◆ What you have to do:
Begin at the line containing "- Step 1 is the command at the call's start" in the data below and go on through the line containing "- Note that", repeating each line exactly; include both ends and no other line.

◆ Data extract:
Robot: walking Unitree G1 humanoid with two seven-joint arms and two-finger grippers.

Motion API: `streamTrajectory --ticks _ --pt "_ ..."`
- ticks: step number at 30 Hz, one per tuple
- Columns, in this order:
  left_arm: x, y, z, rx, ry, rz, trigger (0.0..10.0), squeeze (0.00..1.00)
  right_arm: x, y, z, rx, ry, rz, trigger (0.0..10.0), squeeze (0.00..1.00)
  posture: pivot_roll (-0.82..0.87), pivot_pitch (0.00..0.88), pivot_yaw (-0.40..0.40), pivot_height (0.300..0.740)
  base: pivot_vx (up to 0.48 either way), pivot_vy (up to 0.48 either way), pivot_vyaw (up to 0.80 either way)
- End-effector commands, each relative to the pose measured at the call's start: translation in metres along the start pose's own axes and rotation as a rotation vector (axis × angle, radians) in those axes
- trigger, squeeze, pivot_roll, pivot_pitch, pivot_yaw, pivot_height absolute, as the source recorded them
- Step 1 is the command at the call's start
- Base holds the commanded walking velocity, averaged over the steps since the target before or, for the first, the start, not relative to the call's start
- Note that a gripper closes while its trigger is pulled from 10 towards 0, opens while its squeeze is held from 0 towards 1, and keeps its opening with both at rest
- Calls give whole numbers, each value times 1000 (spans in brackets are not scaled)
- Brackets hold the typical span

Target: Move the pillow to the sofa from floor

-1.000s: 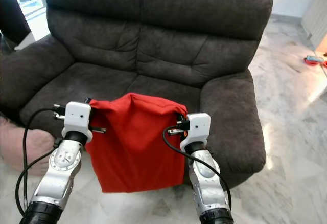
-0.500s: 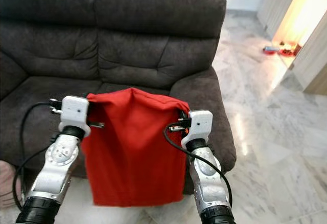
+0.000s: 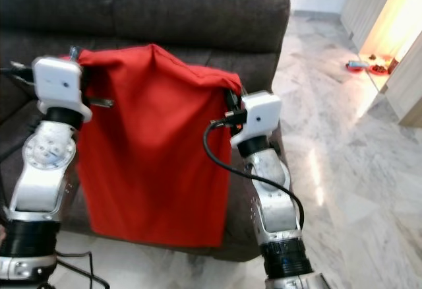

◆ Exercise output:
- Step 1 is the command at the call's start
- Base holds the commanded walking velocity, averaged over the steps since the target before or, for the first, the start, not relative to the call's start
- Note that a gripper closes while its trigger is pulled from 10 towards 0, opens while its squeeze is held from 0 towards 1, and keeps its opening with both at rest

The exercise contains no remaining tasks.